We split the IDs into different processes. But I think this process cannot be done efficiently because of GIL. Of course, if we have tools like Kaldi, it would not be a issue because Kaldi can take advantages of multi-core by its perl runners. But of course, we need Kaldi somewhere, which I am not sure if fits the logistics of this toolkit.

What is your view on this? Do you have any alternative solutions? If so I would appreciate it. Thanks in advance!

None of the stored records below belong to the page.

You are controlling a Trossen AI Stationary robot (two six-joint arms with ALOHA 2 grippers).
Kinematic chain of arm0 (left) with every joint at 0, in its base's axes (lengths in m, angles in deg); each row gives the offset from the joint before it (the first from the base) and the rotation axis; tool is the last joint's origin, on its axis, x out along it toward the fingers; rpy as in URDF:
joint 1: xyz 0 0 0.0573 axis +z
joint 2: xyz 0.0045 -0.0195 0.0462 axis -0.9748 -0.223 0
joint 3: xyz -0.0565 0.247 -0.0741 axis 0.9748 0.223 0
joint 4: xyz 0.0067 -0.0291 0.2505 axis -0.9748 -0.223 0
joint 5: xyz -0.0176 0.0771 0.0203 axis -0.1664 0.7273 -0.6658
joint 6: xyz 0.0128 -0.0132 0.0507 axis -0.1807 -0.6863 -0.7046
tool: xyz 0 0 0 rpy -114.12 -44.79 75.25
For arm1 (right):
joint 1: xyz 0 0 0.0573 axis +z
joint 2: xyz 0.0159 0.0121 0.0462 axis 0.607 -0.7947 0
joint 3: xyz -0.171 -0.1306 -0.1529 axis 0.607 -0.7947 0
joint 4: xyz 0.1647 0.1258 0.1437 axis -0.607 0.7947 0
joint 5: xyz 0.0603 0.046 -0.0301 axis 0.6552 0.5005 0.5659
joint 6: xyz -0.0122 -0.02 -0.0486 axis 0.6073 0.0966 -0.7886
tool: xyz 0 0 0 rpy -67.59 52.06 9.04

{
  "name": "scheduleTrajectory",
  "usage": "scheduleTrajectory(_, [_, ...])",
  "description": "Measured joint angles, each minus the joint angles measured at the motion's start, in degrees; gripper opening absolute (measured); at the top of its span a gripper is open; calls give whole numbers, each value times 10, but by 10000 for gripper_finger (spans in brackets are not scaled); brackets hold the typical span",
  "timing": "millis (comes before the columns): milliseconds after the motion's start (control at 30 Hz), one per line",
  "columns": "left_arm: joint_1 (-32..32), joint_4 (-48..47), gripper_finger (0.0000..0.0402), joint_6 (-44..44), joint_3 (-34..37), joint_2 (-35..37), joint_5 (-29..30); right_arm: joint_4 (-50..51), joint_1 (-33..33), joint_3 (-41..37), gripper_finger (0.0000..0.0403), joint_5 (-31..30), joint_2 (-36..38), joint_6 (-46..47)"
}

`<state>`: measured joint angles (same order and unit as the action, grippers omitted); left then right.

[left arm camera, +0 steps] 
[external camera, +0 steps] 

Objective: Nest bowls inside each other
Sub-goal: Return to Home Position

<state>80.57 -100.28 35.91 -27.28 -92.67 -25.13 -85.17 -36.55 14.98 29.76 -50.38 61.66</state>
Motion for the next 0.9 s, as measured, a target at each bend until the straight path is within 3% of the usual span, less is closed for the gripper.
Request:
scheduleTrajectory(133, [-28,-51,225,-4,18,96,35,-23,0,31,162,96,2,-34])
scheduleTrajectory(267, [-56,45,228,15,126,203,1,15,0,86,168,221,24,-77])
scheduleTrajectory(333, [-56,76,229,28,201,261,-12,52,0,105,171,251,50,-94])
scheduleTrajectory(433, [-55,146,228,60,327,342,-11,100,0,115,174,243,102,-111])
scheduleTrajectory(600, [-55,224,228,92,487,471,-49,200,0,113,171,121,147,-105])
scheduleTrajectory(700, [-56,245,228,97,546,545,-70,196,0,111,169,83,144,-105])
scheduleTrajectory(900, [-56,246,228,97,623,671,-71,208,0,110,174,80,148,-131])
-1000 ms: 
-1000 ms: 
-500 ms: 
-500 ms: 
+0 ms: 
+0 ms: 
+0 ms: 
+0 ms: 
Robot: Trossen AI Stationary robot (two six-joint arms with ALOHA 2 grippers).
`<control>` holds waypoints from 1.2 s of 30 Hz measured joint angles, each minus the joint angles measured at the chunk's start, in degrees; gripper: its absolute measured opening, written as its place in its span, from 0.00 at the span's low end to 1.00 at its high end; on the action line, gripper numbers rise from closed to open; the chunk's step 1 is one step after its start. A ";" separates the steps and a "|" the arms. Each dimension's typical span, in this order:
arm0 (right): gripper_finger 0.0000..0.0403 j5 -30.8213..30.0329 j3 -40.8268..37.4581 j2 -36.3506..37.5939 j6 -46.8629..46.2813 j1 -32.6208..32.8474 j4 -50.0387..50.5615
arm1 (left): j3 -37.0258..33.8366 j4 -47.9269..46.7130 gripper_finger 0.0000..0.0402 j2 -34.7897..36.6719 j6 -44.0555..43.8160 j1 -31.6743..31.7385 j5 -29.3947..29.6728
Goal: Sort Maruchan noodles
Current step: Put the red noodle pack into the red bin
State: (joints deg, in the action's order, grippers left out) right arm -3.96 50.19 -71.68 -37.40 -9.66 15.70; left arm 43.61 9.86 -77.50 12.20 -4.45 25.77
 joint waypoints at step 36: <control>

mravanelli · 2021-11-04T14:23:26Z

mravanelli
Nov 4, 2021
Maintainer

Hi, this is rather annoying. The main issue is that torchaudio cannot read m4a and thus users have to do the conversion to a readable format (e.g, wav). This is discussed also in the torchaudio github ( pytorch/audio#104). On our side, we point in the README file to some bash scripts that can be used to do the conversion. I think the ideal solution would be to do everything with a python library within voxceleb_prepare.py. I'm not sure if there are easy-to-install libraries that can manage that though. To speed it up we can consider multi-processing as well (even though donging in python is not ideal). As for the time, however, I'm not that concerned. It is likely that users will do it only once and then they save the converted version somewhere in their system (as I did). Feel free to propose a solution that you think can work well!

…

On Thu, 4 Nov 2021 at 10:03, Xuechen Liu ***@***.***> wrote: Hi all, So in VoxCeleb recipe users are required to create wav files by themselves. I personally am perfectly OK with this as a speaker recognition researcher (have done it many times) but meanwhile think having a helper recipe/function would be very helpful. I do have scripts available and I would like to contribute. But it has two versions so I would like to know the dev guys' opinion: 1. We process the m4a file one-by-one. This does not require any dependency but takes time (I don't think several hours would be enough). 2. We split the IDs into different processes. But I think this process cannot be done efficiently because of GIL. Of course, if we have tools like Kaldi <https://github.com/kaldi-asr/kaldi>, it would not be a issue because Kaldi can take advantages of multi-core by its perl runners. But of course, we need Kaldi somewhere, which I am not sure if fits the logistics of this toolkit. What is your view on this? Do you have any alternative solutions? If so I would appreciate it. Thanks in advance! — You are receiving this because you are subscribed to this thread. Reply to this email directly, view it on GitHub <#1093>, or unsubscribe <https://github.com/notifications/unsubscribe-auth/AEA2ZVRSGWEYSORAQJMBPDLUKKHDDANCNFSM5HLQP6TQ> .

0 replies

underdogliu · 2021-11-04T15:05:39Z

underdogliu
Nov 4, 2021
Collaborator Author

@mravanelli Thanks for the reply! So the problem is actually on lacking tools from torchaudio on reading m4a file to raw waveform. Am I right? If so, as mentioned in the issue, pydub may do the job. But maybe we want to have torchaudio as the only library for audio processing?

0 replies

mthrok · 2021-11-04T15:24:10Z

mthrok
Nov 4, 2021

(Acknowledged by torchaudio team.)

0 replies

mravanelli · 2021-11-04T15:27:45Z

mravanelli
Nov 4, 2021
Maintainer

Yes

…

On Thu, 4 Nov 2021 at 11:05, Xuechen Liu ***@***.***> wrote: @mravanelli <https://github.com/mravanelli> Thanks for the reply! So the problem is actually on lacking tools from torchaudio on reading m4a file to raw waveform. Am I right? — You are receiving this because you were mentioned. Reply to this email directly, view it on GitHub <#1093 (comment)>, or unsubscribe <https://github.com/notifications/unsubscribe-auth/AEA2ZVRSJ2PXBVRUZSUFHALUKKOM5ANCNFSM5HLQP6TQ> .

0 replies

underdogliu · 2021-11-04T16:36:14Z

underdogliu
Nov 4, 2021
Collaborator Author

One direct solution is to integrate the "m4a->wav" process into the code, as streaming stuff. This can be done very effectively by calling os.system($cmd), where $cmd include ffmpeg operations.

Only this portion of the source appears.